- **What to do**: A faithful, word-for-word copy of the records is required, and it must contain no pictures.

::: Dataset :::

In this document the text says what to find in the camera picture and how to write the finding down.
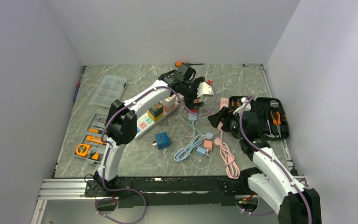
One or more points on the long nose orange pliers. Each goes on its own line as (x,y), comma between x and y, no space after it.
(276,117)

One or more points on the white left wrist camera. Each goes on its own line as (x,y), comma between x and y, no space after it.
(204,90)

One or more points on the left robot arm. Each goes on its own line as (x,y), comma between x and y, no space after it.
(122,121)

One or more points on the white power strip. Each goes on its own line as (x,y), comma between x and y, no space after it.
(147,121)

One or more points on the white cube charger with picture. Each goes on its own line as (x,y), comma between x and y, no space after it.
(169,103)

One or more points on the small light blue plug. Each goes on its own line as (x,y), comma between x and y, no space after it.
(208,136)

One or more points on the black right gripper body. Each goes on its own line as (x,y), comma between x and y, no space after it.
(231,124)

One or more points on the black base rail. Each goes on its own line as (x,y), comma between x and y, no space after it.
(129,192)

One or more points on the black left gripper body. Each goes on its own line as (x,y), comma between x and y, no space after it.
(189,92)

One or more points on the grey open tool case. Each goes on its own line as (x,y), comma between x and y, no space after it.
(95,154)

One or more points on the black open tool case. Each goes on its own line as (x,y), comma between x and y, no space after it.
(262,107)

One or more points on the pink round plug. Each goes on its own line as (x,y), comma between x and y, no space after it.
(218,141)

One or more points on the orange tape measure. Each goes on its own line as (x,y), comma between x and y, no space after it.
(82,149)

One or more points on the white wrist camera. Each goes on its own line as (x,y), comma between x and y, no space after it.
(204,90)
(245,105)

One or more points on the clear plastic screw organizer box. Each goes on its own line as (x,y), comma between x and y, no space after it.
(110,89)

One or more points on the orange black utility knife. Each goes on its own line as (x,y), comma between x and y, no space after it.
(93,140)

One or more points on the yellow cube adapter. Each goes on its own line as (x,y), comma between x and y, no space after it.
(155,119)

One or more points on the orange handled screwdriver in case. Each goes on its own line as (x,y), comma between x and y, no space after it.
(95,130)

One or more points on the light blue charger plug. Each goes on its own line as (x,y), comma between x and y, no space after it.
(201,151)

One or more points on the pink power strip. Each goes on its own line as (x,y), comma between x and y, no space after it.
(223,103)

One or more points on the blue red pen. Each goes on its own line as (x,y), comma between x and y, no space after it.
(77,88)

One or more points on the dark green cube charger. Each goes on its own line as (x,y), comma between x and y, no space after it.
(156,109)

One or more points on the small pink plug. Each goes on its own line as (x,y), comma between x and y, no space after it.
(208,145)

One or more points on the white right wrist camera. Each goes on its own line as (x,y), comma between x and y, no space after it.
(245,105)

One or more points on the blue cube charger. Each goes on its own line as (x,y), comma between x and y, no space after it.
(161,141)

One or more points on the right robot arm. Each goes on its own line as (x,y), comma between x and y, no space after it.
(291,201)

:::

- **Completed exercise**:
In this document the text says what to find in the camera picture and how to write the finding down.
One or more points on the long nose orange pliers. Each goes on its own line as (x,y), comma between x and y, no space after it.
(276,117)

One or more points on the white left wrist camera. Each goes on its own line as (x,y), comma between x and y, no space after it.
(204,90)

One or more points on the left robot arm. Each goes on its own line as (x,y), comma between x and y, no space after it.
(122,121)

One or more points on the white power strip. Each goes on its own line as (x,y), comma between x and y, no space after it.
(147,121)

One or more points on the white cube charger with picture. Each goes on its own line as (x,y), comma between x and y, no space after it.
(169,103)

One or more points on the small light blue plug. Each goes on its own line as (x,y), comma between x and y, no space after it.
(208,136)

One or more points on the black right gripper body. Each goes on its own line as (x,y), comma between x and y, no space after it.
(231,124)

One or more points on the black base rail. Each goes on its own line as (x,y), comma between x and y, no space after it.
(129,192)

One or more points on the black left gripper body. Each goes on its own line as (x,y), comma between x and y, no space after it.
(189,92)

One or more points on the grey open tool case. Each goes on its own line as (x,y), comma between x and y, no space after it.
(95,154)

One or more points on the black open tool case. Each goes on its own line as (x,y), comma between x and y, no space after it.
(262,107)

One or more points on the pink round plug. Each goes on its own line as (x,y), comma between x and y, no space after it.
(218,141)

One or more points on the orange tape measure. Each goes on its own line as (x,y), comma between x and y, no space after it.
(82,149)

One or more points on the white wrist camera. Each goes on its own line as (x,y), comma between x and y, no space after it.
(204,90)
(245,105)

One or more points on the clear plastic screw organizer box. Each goes on its own line as (x,y), comma between x and y, no space after it.
(110,89)

One or more points on the orange black utility knife. Each goes on its own line as (x,y), comma between x and y, no space after it.
(93,140)

One or more points on the yellow cube adapter. Each goes on its own line as (x,y), comma between x and y, no space after it.
(155,119)

One or more points on the orange handled screwdriver in case. Each goes on its own line as (x,y), comma between x and y, no space after it.
(95,130)

One or more points on the light blue charger plug. Each goes on its own line as (x,y), comma between x and y, no space after it.
(201,151)

One or more points on the pink power strip. Each goes on its own line as (x,y), comma between x and y, no space after it.
(223,103)

One or more points on the blue red pen. Each goes on its own line as (x,y), comma between x and y, no space after it.
(77,88)

One or more points on the dark green cube charger. Each goes on its own line as (x,y), comma between x and y, no space after it.
(156,109)

One or more points on the small pink plug. Each goes on its own line as (x,y), comma between x and y, no space after it.
(208,145)

One or more points on the white right wrist camera. Each goes on its own line as (x,y), comma between x and y, no space after it.
(245,105)

One or more points on the blue cube charger. Each goes on its own line as (x,y), comma between x and y, no space after it.
(161,141)

One or more points on the right robot arm. Each goes on its own line as (x,y), comma between x and y, no space after it.
(291,201)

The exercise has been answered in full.